Still, it’s too early to conclude that al-Sadr’s election victory will give him the power he seeks. Former Prime Minister al-Maliki, the leader of the Dawa Party and head of the State of Law Coalition, is already negotiating with possible partners to form a coalition that he would lead. Al-Maliki is a pro-Iranian politician who will probably be joined by the leaders of the Shi’ite militias and Shi’ite independents as part of a strategy to unite all the Shi’ite factions in one bloc, except for al-Sadr.
Al-Sadr objects to the Shi’ite unity idea promoted by Iran because that could erode his power and influence, both of which are also based on non-Shi’ite entities like the Barzani faction in Iraqi Kurdistan and part of the Sunni leadership he recruited with generous promises, not all of them kept. Those blocs and coalitions could unravel and merge in different constellations in the talks to form a government and appoint a prime minister.
So the joy over the pro-Iranian militias and parties’ loss of power is premature. Tehran still controls a few economic and religious levers that could help it dictate the next Iraqi government.
Iran is a major electricity supplier, and Iraq’s southern provinces depend on it for their water supply. It’s Iraq’s most important trade partner, its ties with the Kurdish Talabani faction are solid, and the Shi’ite militias are well equipped to rock the Iraqi boat.

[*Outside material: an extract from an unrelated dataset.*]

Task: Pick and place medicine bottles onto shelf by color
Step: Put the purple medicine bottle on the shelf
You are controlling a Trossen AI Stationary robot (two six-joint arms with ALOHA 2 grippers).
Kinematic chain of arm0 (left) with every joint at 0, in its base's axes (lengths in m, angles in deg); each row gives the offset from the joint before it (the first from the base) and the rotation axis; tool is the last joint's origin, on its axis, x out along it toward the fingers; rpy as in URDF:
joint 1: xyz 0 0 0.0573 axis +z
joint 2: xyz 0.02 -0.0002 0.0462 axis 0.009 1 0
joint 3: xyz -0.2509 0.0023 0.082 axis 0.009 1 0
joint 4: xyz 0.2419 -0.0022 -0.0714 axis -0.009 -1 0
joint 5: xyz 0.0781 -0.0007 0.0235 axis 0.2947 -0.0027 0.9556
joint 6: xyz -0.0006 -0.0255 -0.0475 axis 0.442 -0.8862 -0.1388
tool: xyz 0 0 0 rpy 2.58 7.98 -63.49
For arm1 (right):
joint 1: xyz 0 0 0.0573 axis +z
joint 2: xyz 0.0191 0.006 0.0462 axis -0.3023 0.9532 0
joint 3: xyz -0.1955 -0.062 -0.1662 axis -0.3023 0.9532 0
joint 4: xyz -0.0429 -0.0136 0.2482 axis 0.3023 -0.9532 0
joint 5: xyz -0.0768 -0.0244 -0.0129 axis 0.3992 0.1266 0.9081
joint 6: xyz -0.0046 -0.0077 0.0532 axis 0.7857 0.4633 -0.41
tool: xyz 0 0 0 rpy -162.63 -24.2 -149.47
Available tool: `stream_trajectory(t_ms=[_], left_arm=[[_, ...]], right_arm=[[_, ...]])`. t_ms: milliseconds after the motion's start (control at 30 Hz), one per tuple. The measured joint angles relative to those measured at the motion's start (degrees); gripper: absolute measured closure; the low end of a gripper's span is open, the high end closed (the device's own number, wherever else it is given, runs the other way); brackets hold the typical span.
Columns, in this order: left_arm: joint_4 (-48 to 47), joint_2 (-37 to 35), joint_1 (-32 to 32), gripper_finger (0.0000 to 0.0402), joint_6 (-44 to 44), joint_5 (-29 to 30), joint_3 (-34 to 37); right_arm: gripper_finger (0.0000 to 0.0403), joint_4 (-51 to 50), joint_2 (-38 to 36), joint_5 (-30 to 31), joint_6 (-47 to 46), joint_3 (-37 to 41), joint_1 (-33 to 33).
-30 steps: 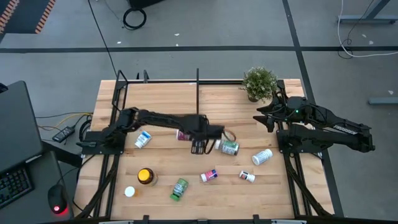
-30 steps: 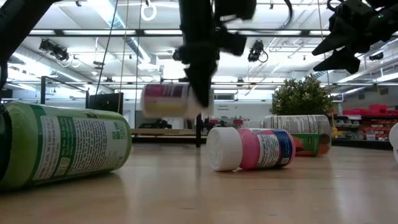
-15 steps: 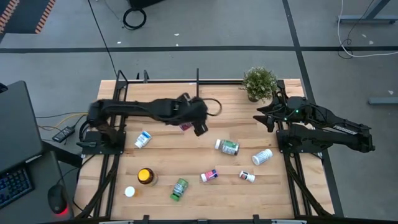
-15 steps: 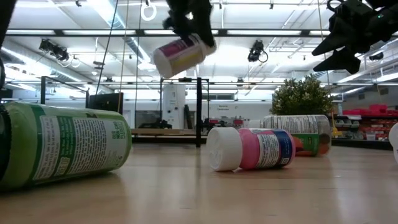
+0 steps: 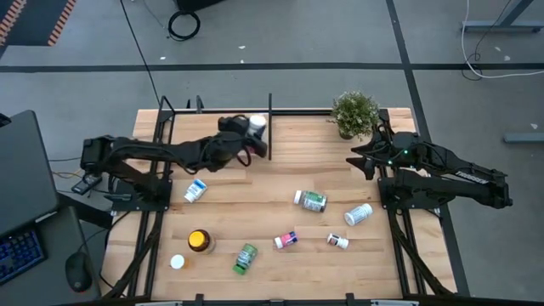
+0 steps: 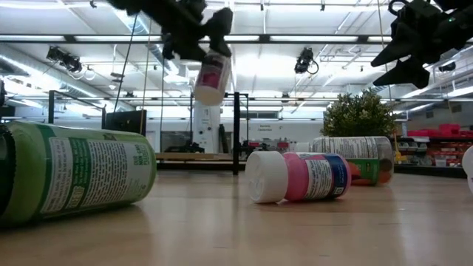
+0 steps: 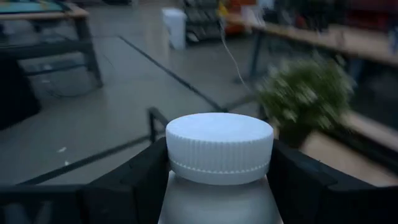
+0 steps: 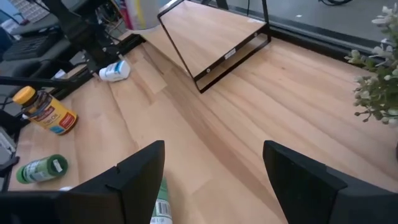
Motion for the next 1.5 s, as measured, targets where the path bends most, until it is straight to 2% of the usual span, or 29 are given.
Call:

Iraq’s 40 million citizens are largely concerned with the economy – including unemployment, inferior services and power outages – as well as education and their personal safety. It’s not clear how long the frustrated Iraqis will wait for the new government to form, or how much they’ll trust the government’s reform plans.

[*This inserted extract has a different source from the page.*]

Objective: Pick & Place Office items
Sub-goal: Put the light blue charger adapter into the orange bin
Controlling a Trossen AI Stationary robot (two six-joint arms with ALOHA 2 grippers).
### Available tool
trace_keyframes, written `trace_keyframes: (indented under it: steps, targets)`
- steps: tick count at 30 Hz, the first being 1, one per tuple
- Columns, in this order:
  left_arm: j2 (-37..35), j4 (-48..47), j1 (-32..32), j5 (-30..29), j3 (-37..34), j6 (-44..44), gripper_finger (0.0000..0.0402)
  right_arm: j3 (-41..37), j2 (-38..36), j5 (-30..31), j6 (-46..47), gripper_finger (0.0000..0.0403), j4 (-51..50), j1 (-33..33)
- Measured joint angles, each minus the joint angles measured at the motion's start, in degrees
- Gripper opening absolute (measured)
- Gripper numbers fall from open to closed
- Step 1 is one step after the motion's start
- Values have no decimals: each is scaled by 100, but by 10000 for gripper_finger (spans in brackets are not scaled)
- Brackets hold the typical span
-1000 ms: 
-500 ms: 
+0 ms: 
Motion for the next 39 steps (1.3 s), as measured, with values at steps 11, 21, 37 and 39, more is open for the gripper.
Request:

Movements, tribes, clans, militias and organizations that see politics going the wrong way may take to the streets again and clash with the army and rival militias – and even unleash a civil war, with Al-Qaida and the Islamic State still active in the background. Such a development would play into Iran’s hands, and Tehran has proved it knows how to exploit internecine conflicts. In this situation the election could turn out to be the beginning of a much wider struggle whose repercussions would spill over the country’s borders.